Et Balkis la Très Adorable dit :

— Ô mon Seigneur et Trésor de mon âme, que ferez-vous ?

Et Suleiman-bin-Daoud dit :

— Ô ma Dame et Contentement de mon cœur, je continuerai d’endurer mon destin, aux mains de ces neuf cent quatre-vingt-dix-neuf reines qui me vexent de leurs continuelles disputes.

Puis il continua sa marche, parmi les lis et les gueules-de-lion, et les roses et les cannes, et les gingembriers au parfum lourd, jusqu’à ce qu’il atteignît le grand Camphrier qu’on appelait le Camphrier de Suleiman-bin-Daoud.

Mais Balkis se cacha parmi les hauts iris et les bambous tachetés et les roses rouges, derrière le Camphrier, afin de ne point quitter son amour unique et fidèle, Suleiman-bin-Daoud.

Bientôt, deux papillons arrivèrent, voletant à l’ombre de l’arbre, et ils se disputaient.

Suleiman-bin-Daoud entendit l’un dire à l’autre :

— J’admire votre présomption d’oser me parler de la sorte. Ne savez-vous pas que si je tapais du pied, tout le palais de Suleiman-bin-Daoud et ce jardin où nous sommes disparaîtraient soudain dans un coup de tonnerre ?

Alors, Suleiman-bin-Daoud oublia ses neuf cent quatre-vingt-dix-neuf horripilantes femmes et rit, à faire trembler le Camphrier, en entendant le papillon se vanter ainsi. Puis il tendit le doigt et dit :

— Petit bonhomme, viens ici.

Le Papillon eut terriblement peur, mais il trouva moyen de voleter jusqu’à la main de Suleiman-bin-Daoud et s’y posa tout en s’éventant, car il faisait chaud. Suleiman-bin-Daoud pencha la tête et murmura tout bas :

— Petit bonhomme, tu sais que tous tes tapements de pied ne courberaient pas un brin d’herbe. Qui t’a fait dire cet énorme mensonge à ta femme ? Car c’est ta femme, sans doute.

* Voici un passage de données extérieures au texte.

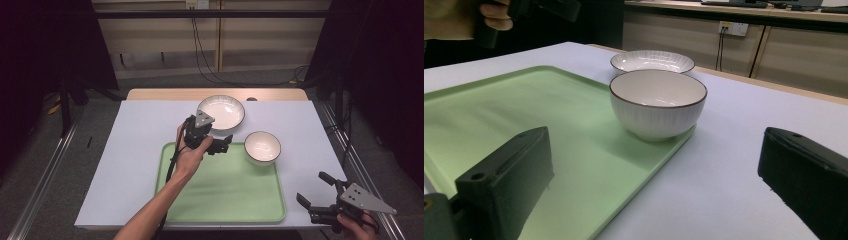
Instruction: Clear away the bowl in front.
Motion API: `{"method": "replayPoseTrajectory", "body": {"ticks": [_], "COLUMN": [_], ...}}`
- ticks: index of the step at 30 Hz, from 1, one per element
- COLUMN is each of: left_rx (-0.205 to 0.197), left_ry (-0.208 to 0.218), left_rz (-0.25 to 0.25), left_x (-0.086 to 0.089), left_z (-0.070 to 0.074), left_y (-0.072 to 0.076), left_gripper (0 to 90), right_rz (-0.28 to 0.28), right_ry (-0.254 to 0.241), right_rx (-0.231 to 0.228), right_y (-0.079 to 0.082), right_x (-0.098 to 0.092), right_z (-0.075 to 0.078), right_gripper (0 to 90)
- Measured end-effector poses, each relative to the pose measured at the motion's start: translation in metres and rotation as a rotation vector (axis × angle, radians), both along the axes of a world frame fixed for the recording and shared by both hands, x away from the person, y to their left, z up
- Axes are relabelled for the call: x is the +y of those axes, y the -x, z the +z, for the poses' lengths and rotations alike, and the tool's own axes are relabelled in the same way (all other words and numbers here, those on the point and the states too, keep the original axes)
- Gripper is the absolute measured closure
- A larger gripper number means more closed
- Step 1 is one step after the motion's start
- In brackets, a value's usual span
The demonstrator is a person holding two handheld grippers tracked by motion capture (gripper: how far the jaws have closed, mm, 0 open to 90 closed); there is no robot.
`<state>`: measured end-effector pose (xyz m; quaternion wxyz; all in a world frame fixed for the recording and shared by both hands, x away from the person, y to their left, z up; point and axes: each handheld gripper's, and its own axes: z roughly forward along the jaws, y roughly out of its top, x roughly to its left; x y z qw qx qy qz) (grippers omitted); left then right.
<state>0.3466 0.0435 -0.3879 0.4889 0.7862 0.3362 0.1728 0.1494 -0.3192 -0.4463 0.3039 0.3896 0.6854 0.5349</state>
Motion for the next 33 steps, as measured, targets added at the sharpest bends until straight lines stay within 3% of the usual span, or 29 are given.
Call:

Le Papillon regarda Suleiman-bin-Daoud et vit que les yeux du Roi Très Sage scintillaient comme des étoiles par une nuit de gel et il prit son courage à deux ailes, et il mit la tête de côté et dit :

— Ô Roi, règne à jamais. Oui, c’est bien ma femme ; et les femmes, tu sais ce que c’est.

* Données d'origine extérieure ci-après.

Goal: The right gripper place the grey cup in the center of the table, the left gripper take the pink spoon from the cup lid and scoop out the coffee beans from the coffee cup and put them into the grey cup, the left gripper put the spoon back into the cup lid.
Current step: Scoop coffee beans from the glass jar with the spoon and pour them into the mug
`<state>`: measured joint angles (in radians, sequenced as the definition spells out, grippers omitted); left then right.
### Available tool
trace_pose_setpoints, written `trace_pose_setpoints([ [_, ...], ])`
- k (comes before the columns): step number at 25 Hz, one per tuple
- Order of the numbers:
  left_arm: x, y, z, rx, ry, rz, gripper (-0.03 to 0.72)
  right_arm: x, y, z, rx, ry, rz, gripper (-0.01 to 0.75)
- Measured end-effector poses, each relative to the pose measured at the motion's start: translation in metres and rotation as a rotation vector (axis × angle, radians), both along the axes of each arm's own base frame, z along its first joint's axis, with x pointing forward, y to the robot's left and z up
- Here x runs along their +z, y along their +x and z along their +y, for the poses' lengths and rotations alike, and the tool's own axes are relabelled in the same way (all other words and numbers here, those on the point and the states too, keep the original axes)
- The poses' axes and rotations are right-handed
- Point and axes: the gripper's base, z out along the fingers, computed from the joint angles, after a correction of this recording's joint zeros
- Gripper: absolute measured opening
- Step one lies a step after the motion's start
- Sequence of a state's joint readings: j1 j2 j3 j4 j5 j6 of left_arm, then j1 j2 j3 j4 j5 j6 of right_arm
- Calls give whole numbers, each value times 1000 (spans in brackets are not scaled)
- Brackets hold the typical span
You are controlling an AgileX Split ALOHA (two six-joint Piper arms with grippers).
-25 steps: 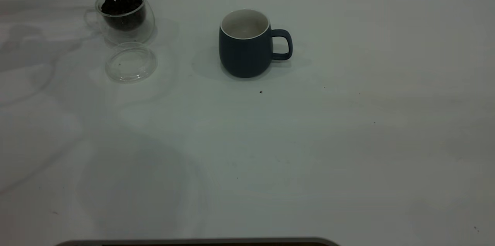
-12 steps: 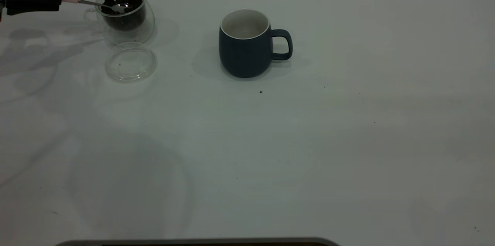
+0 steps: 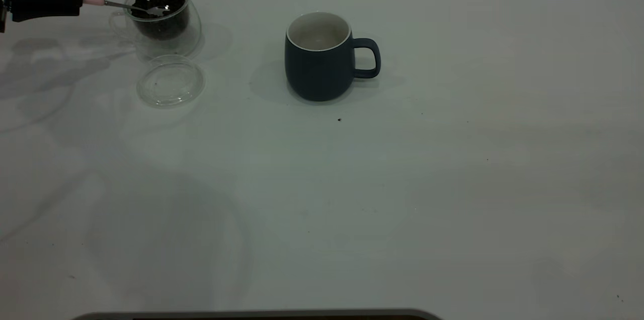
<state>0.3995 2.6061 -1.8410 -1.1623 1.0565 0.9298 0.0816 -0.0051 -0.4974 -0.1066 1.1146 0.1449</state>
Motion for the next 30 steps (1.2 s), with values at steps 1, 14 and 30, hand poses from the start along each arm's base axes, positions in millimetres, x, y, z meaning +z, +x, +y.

Suleiman-bin-Daoud sourit dans sa barbe et dit :

— En effet, je sais, petit frère.

— Il faut les tenir de manière ou d’autre, dit le Papillon ; et elle s’est disputée avec moi toute la matinée. J’ai dit cela pour la faire rester en paix.

Et Suleiman-bin-Daoud dit :

— Puisse-tu réussir. Retourne à ta femme, petit frère, et j’écouterai ce que tu lui diras.

Dare-dare, le Papillon se renvola vers sa femme qui pouffait derrière une feuille et qui lui dit :

— Il t’a entendu ! Suleiman-bin-Daoud t’a entendu !

— S’il m’a entendu ! dit le Papillon. Certes, qu’il m’a entendu ! Je voulais qu’il m’entende.

— Et qu’est-ce qu’il t’a dit ? Oh ! qu’est-ce qu’il t’a dit ?

— Eh bien, dit le Papillon en s’éventant avec beaucoup d’importance, ceci est entre nous, ma chère (en somme, on ne peut pas lui en vouloir, car son palais a dû coûter très cher, et les oranges vont être mûres), il m’a demandé de ne pas taper du pied, et j’ai promis de n’en rien faire.

— Seigneur ! dit sa femme, qui resta coite.

Mais Suleiman-bin-Daoud rit au point que les larmes lui coulaient sur les joues, devant l’impudence de ce mauvais petit Papillon.

Balkis, la Très Adorable, se leva derrière l’arbre, au milieu des lis rouges et sourit sans rien dire, car elle avait tout entendu. Elle pensa : « Si je suis adroite, il est temps encore de sauver mon seigneur de ces reines querelleuses ». Elle tendit son doigt et murmura très doucement à la femme du papillon :

— Petite femme, viens ici.

Dare-dare s’envola la femme du Papillon ; elle avait grand peur en se posant sur la main blanche de Balkis.

Balkis pencha son beau visage et murmura :

— Petite femme, crois-tu ce que ton mari vient de dire ?

La femme du Papillon regarda Balkis et vit les yeux de la Reine Très Adorable qui brillaient comme deux lacs profonds au clair des étoiles, et elle prit son courage à deux ailes et dit :

— Ô Reine ! sois aimée à jamais. Tu sais, toi, ce que c’est que les hommes.

Et la Reine Balkis, la Sage Balkis du pays de Saba, mit sa main à ses lèvres pour cacher un sourire et dit :

— Je sais, petite sœur.

— Ils se fâchent, dit la femme du Papillon, en s’éventant très vite, à propos de rien ; mais il faut savoir les prendre, ô Reine ! Ils ne pensent pas la moitié de ce qu’ils disent. S’il plaît à mon mari de croire que je crois qu’il peut faire disparaître le palais de Suleiman-bin-Daoud en tapant du pied, cela m’est tout à fait égal. Il aura oublié demain.

— Petite sœur, dit Balkis, tu as bien raison ; mais la première fois qu’il commence à se vanter, prends-le au mot. Demande-lui de taper du pied et vois ce qui arrivera. Nous savons, nous autres, ce que c’est que les hommes, n’est-ce pas ? Il aura très honte.

Dare-dare se renvola la femme du Papillon pour aller joindre son mari et, cinq minutes plus tard, ils se disputaient pis que jamais.

— Rappelle-toi, dit le Papillon. Rappelle-toi ce que je peux faire, si je tape du pied.

— Je n’en crois pas un mot, dit la femme du Papillon. Je voudrais bien voir comment tu t’y prends. Pourquoi ne pas taper maintenant ?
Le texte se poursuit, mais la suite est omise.